Systems of discrimination shape the social locations of every member of society. They dictate life chances and shape the meaning in nature of violence, how it is experienced by survivors and how it is responded to by others (Bograd 1999; Spade, 2017). Systems of discrimination also impact how personal and social consequences are represented including how and whether safety can be obtained, and for whom.

Homelessness is a significant risk for being targeted for violence. Unhoused women and gender diverse people are at higher risk. For example, 37.4% of unhoused young women and 41.3% of unhoused Transgender and gender Non-Binary youth experience sexual assault compared to 8.2% of unhoused young men (Schwan, 2020). State of Women’s Homelessness

“Canada is a country founded upon colonization and immigration” OHRC

Many people who come Canada have their own history of hardship and lack of opportunity. At the same time Canada had already been taken from the people to whom the land belonged.

Aboriginal women face life-threatening, gender-based violence, and disproportionately experience violent crimes because of hatred and racism.” Native Women’s Association of Canada

All people who experience oppression of any sort have encountered the brutality of colonization; racism, violence, poverty, appropriation of culture and beliefs, segregation, and being forced to conform to dominant standards of gender and sexuality.

Responder Intersectionality

From an intersectional perspective, both the survivor of sexual violence and the responder may be experiencing social advantage, or lack thereof, as a member of a particular social group.

At the same time, university and college employees represent a professional group and are therefore automatically in a position of formal power in most disclosure situations.
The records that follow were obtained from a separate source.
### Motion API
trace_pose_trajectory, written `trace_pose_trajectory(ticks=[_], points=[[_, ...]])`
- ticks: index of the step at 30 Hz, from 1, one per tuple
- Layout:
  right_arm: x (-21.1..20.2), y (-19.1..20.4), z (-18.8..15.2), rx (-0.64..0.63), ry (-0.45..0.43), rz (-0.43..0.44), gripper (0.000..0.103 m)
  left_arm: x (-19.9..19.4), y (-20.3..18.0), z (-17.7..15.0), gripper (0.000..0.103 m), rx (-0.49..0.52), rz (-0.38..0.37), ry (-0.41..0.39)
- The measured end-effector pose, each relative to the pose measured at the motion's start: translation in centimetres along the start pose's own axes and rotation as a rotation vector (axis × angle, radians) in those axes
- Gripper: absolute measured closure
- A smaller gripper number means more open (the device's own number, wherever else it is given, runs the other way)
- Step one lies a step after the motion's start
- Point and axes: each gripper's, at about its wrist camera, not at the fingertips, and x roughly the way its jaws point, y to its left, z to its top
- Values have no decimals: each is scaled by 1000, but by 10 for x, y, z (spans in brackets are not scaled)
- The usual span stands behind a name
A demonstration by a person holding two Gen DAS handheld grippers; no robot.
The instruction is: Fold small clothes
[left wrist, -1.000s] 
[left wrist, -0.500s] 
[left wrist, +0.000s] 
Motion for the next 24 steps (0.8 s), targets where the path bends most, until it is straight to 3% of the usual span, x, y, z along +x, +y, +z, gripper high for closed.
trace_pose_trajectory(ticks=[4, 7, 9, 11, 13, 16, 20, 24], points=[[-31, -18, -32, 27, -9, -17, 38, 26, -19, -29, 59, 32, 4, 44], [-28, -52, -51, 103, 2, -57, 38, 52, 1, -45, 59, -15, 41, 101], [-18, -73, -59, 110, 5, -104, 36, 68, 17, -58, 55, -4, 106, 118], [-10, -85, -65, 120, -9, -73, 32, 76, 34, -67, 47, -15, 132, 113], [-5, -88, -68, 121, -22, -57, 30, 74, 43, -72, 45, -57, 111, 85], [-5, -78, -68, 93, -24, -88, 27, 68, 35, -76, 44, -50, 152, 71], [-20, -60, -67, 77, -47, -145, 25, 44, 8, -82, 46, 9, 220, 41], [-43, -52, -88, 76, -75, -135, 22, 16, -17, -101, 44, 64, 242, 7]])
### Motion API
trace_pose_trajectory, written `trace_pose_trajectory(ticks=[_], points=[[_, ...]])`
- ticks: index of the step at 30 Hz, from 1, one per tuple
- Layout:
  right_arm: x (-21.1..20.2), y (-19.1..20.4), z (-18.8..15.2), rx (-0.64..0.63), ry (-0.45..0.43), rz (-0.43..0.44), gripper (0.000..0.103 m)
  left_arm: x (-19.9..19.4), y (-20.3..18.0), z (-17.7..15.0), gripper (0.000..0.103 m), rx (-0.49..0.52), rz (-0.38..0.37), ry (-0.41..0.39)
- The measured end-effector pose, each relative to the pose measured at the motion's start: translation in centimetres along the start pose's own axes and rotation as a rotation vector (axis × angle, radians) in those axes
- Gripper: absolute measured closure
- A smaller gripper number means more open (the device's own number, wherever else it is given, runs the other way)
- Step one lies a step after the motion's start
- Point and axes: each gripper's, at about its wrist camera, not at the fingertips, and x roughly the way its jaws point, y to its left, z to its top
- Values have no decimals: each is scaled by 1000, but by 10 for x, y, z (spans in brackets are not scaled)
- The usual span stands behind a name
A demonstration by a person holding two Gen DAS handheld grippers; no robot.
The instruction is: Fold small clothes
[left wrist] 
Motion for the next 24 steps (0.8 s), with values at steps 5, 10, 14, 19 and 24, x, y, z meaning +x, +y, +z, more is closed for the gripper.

In a professional relationship, a formal position of power carries significant weight (ie teacher to student, manager to supervisee). In a situation of disclosing sexual violence, the responder is also automatically in a position of trust while the survivor is emotionally vulnerable.

Applying an intersectional lens can help us to understand the individual, systemic and institutional barriers experienced by members of disadvantaged groups. These barriers occur along a vast continuum from personal conversations, to class content, or to decisions made across a sector.

Trans and nonbinary inclusivity can be supported by campus-wide campaigns and consistent messaging.